“No hay nada más fantástico que la realidad”
Caía a plomo la noche sobre el campamento, corrida por enfrentamientos y escaramuzas -provincia tras provincia-, la tropa agotada descansaba.
La Batalla de Pavón aún estaba fresca, hoy en día se sigue discutiendo sobre los motivos que impulsaron la retirada del General Urquiza, regalando la victoria a Mitre, tal vez un pacto secreto.
Con una guardia mínima decidida por el General Benjamín Virasoro, esperaban el regreso de Urquiza y sus soldados (nunca llegaría), quien gozaba de la tranquilidad en su palacio de Entre Ríos.
Noviembre, el calor sofocante minaría la posibilidad de descanso en cualquiera, y estos cuerpos, que no daban para más, no serían la excepción.
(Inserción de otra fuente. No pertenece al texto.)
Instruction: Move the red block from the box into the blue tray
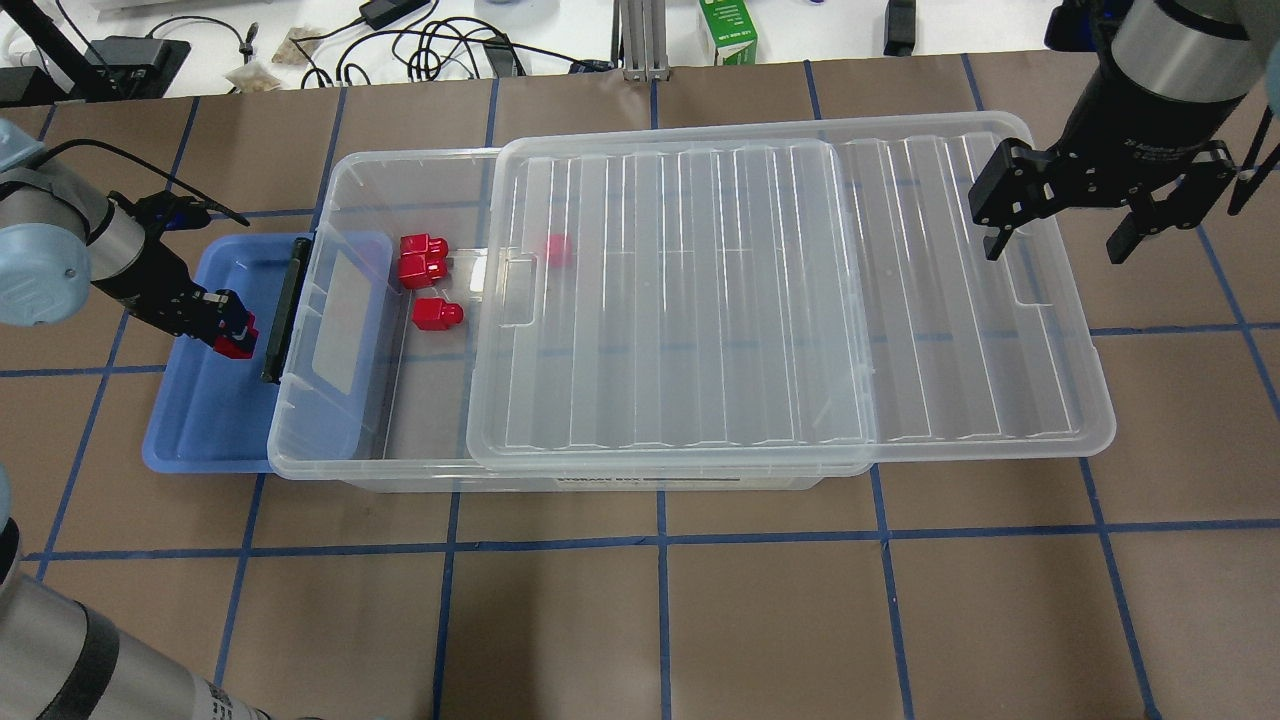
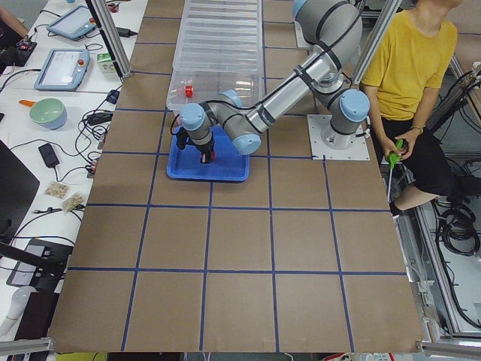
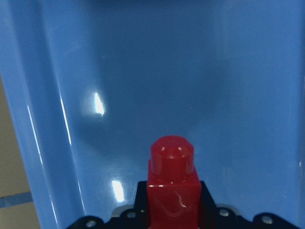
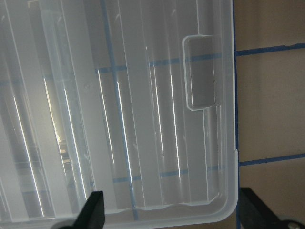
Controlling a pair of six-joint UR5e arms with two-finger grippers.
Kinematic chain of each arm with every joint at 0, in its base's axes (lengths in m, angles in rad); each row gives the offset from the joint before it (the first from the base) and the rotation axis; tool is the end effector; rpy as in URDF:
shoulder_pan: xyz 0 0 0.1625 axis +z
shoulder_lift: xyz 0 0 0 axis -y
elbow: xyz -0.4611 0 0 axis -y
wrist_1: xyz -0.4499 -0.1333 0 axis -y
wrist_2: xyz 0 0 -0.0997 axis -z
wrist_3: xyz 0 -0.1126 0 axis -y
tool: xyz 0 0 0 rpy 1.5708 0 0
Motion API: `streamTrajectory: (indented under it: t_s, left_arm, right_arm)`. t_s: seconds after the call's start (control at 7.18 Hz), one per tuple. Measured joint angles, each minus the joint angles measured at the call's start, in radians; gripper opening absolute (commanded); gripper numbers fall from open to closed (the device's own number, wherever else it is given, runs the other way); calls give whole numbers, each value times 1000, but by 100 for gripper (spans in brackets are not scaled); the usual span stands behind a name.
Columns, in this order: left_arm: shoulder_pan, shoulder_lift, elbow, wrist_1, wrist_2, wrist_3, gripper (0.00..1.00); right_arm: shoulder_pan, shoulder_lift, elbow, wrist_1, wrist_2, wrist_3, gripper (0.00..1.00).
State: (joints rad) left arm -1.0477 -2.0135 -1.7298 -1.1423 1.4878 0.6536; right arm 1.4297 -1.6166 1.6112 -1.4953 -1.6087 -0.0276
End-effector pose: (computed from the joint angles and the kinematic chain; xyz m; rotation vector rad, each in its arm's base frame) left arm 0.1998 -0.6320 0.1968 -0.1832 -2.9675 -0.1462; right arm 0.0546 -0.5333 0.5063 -0.1742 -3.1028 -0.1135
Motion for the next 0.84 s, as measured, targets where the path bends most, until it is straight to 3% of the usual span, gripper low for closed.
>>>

Un letargo somnoliente se fue apoderando de ellos.
Aprovechando el silencio y la oscuridad, con dos fogones extinguiéndose, fueron cayendo desde los flancos los comandados por el general uruguayo Venancio Flores, quien respondía a las órdenes de Mitre.
No hubo piedad, no hubo miramientos.
Quizás la historia rememora siempre las contiendas, cambiando escenarios, sin nuevas lecciones, con viejas prácticas, esas que los moros enseñaron en su paso por la Península Ibérica y los españoles, los realistas, se encargaron de diseminar por estos lares, entre los paisanos ya acostumbrados con el ganado.
Fueron estas prácticas las que pusieron al ser humano a la altura de un cordero, sin posibilidad alguna de redención; para el que mata, para el que muere. En esa cercanía, la mano, la sangre, la vida y la muerte, la expresión máxima de lo “humano”.
Y fueron con sus cuchillos camperos, los mismos que al mediodía habían sido utilizados para cortar la carne vacuna asada, en un almuerzo lento con final de guitarreada, los que cruzaron la existencia de los desprevenidos, durmiendo, cerca -sin sospecharlo-, del último sueño.
No hacía mucho que el gran maestro argentino (Domingo Faustino Sarmiento), en una de las tantas sutilezas con las que gustaba adornar y expresar el sentir profundo, le había escrito a Mitre: “no trate de ahorrar sangre de gauchos…”, o “la sangre de esa chusma incivil, bárbara y ruda es lo único que de humano tienen”.
El General Venancio Flores, digno lugarteniente del General Mitre, dispuesto a traducir en hechos las palabras del sanjuanino, sin clarín que anunciara el pase a degüello dio la orden, y ahí fueron sus hombres en silencio.
La daga civilizadora, en el bando unitario, cayó impune y precisa sobre la masa bárbara de federales.
Brasileros, uruguayos y un par de italianos “especializados”, cada uno con su estilo, un sello casi religioso si me permiten la digresión, un culto pagano; no era lo mismo cortar el cuello de oreja a oreja, o la tráquea, yugular y carótida en un golpe seco de la hoja. Unidos sí por los estertores espontáneos e involuntarios de los músculos y extremidades del reo, entre gorgoteos y vómitos de sangre.
Fueron más de trescientos los degollados.
La realidad de las guerras civiles en Argentina, en una Argentina que comenzaba a dar los primeros pasos, entre federales y unitarios, el interior profundo frente al centralismo del puerto de Buenos Aires.
Una matanza que se conocería como Batalla de Cañada de Gómez, ¿batalla?, vaya paradoja la historia, o sus escribas, esos que delinean con la pluma (y la espada) los libros y manuales que formarán a nuestros niños.
Muy pocos lograron salvarse, pocos evitaron la muerte a filo del puñal. Entre esos pocos, quien escribiría tiempo más tarde el “Martín Fierro”, José Hernández, y el fundador de la Unión Cívica Radical, Leandro Alem.
Sin tiempo para colocar las monturas, a lomo de sus caballos le ganaron la carrera a la muerte.
Esto es historia, no se trata de un cuento.